Las disputas en torno a las identidades españolas y la
frontera entre verdad y ficción en los discursos de legitimación política
alimentan varios libros que iluminan los debates del presente
Una de las preguntas que le hace a José Álvarez Junco la
historiadora Paloma Aguilar en una larga entrevista que forma parte de un
reciente libro de homenaje al autor de Mater dolorosa es la siguiente: “¿Cómo
resuelves el dilema entre lo que Jon Elster llamó el ‘cemento de la sociedad’,
lo que hace que las sociedades se mantengan cohesionadas y no entren en
conflicto permanente, y la necesidad de impedir la creación de mitología
nacional que distorsione la historia y demonice al otro?”. En la pregunta
quedan bien definidos los dos polos en torno a los que bascula el concepto de
nación, el “cemento” y los “mitos”, y queda anunciado que en la elaboración de
ese discurso tienen un papel no menor los historiadores.
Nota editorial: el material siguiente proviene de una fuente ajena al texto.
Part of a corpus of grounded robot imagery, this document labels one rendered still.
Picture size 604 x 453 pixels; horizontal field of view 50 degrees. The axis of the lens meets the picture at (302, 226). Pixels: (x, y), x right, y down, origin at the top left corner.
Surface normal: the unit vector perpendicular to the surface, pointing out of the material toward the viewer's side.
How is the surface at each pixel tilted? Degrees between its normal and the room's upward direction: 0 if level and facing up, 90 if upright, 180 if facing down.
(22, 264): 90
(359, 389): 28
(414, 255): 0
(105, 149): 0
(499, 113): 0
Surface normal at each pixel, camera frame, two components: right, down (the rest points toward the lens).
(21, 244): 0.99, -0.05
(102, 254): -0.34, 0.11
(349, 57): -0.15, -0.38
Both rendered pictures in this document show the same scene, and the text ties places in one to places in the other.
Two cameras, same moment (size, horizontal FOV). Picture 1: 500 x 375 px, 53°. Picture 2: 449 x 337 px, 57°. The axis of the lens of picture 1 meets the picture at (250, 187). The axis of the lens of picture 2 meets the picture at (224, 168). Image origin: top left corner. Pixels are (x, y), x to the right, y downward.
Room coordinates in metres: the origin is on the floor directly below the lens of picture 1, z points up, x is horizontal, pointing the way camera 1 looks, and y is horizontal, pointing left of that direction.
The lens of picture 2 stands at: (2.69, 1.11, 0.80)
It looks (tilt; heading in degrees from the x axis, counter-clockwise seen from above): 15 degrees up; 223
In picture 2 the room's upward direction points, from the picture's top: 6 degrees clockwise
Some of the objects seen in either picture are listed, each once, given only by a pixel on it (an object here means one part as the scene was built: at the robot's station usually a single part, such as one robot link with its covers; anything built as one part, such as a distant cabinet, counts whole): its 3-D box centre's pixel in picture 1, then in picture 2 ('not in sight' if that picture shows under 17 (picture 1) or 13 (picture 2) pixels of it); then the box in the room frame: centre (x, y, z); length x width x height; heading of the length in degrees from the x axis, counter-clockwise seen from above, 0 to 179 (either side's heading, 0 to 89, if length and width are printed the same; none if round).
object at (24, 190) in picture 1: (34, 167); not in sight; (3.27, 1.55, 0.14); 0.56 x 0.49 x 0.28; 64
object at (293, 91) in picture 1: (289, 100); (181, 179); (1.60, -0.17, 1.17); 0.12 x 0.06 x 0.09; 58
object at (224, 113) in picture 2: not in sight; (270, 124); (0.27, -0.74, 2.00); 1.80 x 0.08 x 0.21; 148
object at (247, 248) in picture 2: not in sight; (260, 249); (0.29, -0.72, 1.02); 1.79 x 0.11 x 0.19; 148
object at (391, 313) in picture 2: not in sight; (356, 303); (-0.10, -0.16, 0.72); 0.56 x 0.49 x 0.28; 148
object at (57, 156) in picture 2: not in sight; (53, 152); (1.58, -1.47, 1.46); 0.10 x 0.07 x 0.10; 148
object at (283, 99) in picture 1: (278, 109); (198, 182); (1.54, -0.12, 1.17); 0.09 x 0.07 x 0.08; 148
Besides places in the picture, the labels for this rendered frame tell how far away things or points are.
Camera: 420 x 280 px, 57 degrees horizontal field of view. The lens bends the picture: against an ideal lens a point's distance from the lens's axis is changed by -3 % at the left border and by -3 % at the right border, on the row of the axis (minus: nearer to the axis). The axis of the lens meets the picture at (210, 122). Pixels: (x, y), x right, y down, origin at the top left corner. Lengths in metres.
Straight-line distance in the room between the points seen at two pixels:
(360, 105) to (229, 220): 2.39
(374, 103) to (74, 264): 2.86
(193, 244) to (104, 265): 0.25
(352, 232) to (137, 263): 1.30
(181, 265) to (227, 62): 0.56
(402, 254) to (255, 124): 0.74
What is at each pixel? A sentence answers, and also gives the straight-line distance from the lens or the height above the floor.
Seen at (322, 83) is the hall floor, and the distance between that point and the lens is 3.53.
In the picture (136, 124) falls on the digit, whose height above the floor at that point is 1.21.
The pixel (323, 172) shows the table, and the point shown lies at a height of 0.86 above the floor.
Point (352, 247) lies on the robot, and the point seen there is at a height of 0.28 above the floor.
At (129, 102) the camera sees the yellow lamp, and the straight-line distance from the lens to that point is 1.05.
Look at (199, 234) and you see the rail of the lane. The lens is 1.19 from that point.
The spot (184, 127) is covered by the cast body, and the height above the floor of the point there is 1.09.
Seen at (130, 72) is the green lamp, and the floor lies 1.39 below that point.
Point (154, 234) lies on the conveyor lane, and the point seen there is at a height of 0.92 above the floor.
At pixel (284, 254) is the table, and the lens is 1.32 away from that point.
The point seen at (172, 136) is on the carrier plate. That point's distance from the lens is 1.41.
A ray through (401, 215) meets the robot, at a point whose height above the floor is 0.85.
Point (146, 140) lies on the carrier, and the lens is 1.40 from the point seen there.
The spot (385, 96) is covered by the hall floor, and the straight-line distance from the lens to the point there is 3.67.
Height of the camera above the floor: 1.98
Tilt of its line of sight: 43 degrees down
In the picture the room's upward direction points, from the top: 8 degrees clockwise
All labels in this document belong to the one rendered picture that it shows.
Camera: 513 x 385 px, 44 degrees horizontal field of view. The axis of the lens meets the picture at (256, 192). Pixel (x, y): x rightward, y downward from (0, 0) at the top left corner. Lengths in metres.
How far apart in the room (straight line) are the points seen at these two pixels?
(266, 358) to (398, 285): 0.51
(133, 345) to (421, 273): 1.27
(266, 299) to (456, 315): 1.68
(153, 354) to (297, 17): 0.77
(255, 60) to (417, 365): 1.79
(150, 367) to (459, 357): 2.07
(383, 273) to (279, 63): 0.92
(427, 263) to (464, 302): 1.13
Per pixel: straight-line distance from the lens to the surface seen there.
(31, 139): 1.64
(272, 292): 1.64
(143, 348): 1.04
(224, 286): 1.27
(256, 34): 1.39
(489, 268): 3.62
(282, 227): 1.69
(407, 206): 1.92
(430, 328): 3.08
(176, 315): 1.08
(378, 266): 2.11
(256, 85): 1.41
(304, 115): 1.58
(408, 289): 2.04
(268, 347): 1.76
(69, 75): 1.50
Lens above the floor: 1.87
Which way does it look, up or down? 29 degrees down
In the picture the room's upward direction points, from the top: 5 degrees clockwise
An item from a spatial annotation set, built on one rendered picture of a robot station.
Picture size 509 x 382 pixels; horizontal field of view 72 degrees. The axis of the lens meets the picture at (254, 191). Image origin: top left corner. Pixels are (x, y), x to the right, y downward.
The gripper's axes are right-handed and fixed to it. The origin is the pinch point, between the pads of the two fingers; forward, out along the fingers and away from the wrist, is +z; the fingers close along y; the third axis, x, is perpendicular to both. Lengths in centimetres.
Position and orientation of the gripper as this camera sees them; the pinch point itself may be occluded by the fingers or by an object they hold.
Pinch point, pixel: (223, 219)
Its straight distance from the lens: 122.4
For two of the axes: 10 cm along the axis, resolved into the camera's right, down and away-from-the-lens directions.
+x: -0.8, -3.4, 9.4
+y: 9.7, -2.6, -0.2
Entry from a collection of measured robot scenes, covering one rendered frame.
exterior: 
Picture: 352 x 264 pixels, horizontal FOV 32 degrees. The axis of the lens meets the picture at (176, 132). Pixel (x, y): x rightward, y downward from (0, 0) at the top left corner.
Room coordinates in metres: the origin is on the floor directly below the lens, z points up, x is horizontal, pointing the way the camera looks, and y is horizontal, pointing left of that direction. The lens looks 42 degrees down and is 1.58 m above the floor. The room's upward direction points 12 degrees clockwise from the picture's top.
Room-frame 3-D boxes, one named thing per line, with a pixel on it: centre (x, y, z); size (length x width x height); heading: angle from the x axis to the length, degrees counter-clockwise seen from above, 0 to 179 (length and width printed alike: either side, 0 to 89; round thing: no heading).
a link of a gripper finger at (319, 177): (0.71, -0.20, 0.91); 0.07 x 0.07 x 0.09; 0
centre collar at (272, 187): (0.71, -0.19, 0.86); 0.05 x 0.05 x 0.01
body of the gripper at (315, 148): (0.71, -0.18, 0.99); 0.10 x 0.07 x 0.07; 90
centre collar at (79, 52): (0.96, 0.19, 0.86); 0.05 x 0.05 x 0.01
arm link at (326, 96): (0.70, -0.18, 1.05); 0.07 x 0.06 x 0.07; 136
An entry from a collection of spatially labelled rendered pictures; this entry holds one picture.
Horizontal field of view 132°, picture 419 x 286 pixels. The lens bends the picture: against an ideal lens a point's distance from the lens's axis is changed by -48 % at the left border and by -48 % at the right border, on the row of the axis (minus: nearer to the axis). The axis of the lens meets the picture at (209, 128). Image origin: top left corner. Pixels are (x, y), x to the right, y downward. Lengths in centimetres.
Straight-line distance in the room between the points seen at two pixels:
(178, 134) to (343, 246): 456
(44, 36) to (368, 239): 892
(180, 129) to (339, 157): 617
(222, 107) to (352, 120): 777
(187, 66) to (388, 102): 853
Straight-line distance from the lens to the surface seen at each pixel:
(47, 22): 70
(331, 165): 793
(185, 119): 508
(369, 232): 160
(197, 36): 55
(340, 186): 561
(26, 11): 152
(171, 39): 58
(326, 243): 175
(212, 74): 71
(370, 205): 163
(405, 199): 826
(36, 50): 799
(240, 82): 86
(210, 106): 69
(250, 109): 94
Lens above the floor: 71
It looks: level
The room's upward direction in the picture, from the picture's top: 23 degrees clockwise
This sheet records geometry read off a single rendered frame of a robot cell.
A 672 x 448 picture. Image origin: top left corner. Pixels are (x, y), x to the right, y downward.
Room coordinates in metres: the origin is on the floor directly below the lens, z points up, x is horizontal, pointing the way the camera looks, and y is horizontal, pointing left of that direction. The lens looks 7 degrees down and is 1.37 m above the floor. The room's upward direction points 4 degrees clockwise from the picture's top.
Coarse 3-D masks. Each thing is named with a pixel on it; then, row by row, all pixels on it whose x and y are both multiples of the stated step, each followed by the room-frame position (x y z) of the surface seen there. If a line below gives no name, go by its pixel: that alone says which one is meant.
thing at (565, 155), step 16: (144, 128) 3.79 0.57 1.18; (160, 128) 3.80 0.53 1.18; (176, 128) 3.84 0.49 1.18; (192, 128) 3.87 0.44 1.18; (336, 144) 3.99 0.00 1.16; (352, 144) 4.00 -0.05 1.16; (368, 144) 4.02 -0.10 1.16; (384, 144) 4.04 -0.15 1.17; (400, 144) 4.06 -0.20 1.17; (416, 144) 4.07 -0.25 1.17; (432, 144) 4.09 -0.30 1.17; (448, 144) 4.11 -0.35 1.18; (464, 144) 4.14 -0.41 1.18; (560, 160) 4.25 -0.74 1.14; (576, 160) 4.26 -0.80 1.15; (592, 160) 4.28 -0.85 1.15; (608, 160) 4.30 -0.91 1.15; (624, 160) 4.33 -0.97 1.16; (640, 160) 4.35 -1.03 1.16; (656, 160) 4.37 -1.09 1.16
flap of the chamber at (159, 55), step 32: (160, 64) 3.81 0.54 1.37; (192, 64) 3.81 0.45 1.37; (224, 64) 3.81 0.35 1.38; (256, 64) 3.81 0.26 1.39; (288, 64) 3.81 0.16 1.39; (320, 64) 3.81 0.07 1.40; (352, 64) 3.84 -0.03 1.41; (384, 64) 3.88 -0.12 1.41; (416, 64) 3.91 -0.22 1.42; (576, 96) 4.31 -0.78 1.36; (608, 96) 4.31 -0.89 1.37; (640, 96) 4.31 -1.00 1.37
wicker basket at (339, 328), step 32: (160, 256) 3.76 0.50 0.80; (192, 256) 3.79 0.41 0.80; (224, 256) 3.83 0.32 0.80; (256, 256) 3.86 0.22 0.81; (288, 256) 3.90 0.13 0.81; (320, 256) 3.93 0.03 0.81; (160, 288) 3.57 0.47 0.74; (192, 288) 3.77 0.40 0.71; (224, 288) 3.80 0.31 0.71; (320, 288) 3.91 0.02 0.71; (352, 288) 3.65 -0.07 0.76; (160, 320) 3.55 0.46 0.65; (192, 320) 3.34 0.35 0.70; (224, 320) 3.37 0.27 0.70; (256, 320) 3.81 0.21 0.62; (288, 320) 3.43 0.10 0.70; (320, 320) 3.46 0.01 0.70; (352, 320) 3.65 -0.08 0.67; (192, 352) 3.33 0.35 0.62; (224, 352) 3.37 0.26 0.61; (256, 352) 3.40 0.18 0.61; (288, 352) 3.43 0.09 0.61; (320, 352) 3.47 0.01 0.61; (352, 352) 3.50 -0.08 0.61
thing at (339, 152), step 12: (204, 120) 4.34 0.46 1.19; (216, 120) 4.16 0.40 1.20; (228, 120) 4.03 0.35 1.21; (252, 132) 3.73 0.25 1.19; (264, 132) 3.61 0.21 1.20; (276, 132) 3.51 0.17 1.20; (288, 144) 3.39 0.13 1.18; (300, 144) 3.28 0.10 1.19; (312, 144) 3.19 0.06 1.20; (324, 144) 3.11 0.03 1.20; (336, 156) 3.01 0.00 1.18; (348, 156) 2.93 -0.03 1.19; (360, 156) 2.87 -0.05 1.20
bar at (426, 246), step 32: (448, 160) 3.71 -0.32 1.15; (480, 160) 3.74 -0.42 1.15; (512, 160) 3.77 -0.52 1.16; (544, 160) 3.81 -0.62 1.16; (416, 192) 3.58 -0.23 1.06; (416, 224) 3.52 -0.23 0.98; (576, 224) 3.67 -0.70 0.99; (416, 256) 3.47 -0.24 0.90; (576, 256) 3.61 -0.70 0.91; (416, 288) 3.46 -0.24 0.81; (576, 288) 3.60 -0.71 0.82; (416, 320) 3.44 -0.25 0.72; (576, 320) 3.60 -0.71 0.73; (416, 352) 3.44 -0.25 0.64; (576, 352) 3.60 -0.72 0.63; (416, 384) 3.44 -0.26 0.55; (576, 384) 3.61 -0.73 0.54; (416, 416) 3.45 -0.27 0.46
“¿Puedo simplificar un poco?”, pregunta Álvarez Junco. “Si la nación fuera
un niño, sería imprescindible que reforzáramos su identidad (qué nombre tiene,
cuál es su familia, a qué país pertenece…) y también su autoestima: por ser
como eres, no puedes ir por ahí con la cabeza baja. Esto es evidente, pero eso
no significa que haya que ponerse pesado. Tienes una identidad, sí, pero luego
están los otros. El nacionalismo desempeña un papel necesario, de integración y
legitimación política, ayuda a reforzar los lazos comunes que existen en un
colectivo donde todos son distintos. Pero corre una serie de peligros que no
hay que olvidar, como el de cerrarte a cuanto ocurre fuera y convertirte en un
ignorante, sin horizontes, siempre complaciente con lo propio y reacio a lo
ajeno”. Pueblo y nación. Homenaje a José Álvarez Junco lo han
coordinado Javier Moreno
Luzón y Fernando del Rey,
y reúne diferentes aproximaciones al trabajo de un historiador que ha abordado,
y siempre con maestría, algunos fenómenos esenciales de la historia española:
el anarquismo, el populismo, el nacionalismo y la relación entre visión del
pasado y construcción de identidad.
Santos Juliá, en uno de
los textos del libro, subraya la capacidad de Álvarez Junco para reconstruir
toda la complejidad del pasado y destaca su habilidad para fulminar los mitos y
leyendas que parecen ser el único camino posible para tratar con la historia.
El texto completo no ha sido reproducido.